WHAT NEEDS TO BE DONE.
Identify and copy all lines of the material where the string "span" is found.

+++

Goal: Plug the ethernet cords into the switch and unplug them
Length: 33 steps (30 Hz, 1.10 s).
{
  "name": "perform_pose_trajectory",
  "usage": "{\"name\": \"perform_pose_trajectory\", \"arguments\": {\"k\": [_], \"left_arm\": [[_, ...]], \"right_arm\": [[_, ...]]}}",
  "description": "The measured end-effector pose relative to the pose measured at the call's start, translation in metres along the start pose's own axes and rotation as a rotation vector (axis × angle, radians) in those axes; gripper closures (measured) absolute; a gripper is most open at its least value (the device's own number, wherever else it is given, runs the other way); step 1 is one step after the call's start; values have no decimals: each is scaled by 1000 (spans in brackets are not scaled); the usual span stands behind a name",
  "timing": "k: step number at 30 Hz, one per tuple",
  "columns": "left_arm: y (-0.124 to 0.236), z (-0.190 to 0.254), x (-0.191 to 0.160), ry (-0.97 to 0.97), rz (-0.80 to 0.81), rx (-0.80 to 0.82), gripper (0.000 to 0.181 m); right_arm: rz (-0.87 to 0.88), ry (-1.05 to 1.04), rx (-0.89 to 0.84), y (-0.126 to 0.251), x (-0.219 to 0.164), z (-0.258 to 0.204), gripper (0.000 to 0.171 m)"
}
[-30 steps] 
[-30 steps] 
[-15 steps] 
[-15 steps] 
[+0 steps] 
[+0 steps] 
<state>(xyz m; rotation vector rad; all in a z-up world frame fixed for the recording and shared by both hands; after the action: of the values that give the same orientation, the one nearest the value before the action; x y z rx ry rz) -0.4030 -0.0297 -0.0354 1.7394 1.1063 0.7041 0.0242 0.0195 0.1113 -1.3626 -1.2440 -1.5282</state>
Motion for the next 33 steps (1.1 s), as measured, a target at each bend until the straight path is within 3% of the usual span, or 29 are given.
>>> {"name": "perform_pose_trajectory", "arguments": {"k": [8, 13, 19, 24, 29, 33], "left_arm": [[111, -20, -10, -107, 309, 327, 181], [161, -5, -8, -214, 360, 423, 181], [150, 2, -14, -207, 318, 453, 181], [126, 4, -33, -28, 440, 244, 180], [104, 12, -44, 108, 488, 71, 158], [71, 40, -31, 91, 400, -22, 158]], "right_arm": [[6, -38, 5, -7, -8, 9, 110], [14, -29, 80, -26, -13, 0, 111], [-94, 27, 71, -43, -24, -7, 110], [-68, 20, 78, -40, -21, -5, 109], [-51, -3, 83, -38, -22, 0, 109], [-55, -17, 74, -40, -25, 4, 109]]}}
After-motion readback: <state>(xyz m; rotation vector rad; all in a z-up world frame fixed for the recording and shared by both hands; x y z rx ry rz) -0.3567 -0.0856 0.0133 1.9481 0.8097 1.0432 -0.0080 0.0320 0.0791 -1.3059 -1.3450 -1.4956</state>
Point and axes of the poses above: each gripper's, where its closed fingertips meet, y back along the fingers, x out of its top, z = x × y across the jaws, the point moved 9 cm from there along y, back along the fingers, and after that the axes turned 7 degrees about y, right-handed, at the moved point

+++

RESPONSE FOR THIS EXERCISE.
  "description": "The measured end-effector pose relative to the pose measured at the call's start, translation in metres along the start pose's own axes and rotation as a rotation vector (axis × angle, radians) in those axes; gripper closures (measured) absolute; a gripper is most open at its least value (the device's own number, wherever else it is given, runs the other way); step 1 is one step after the call's start; values have no decimals: each is scaled by 1000 (spans in brackets are not scaled); the usual span stands behind a name",
Motion for the next 33 steps (1.1 s), as measured, a target at each bend until the straight path is within 3% of the usual span, or 29 are given.

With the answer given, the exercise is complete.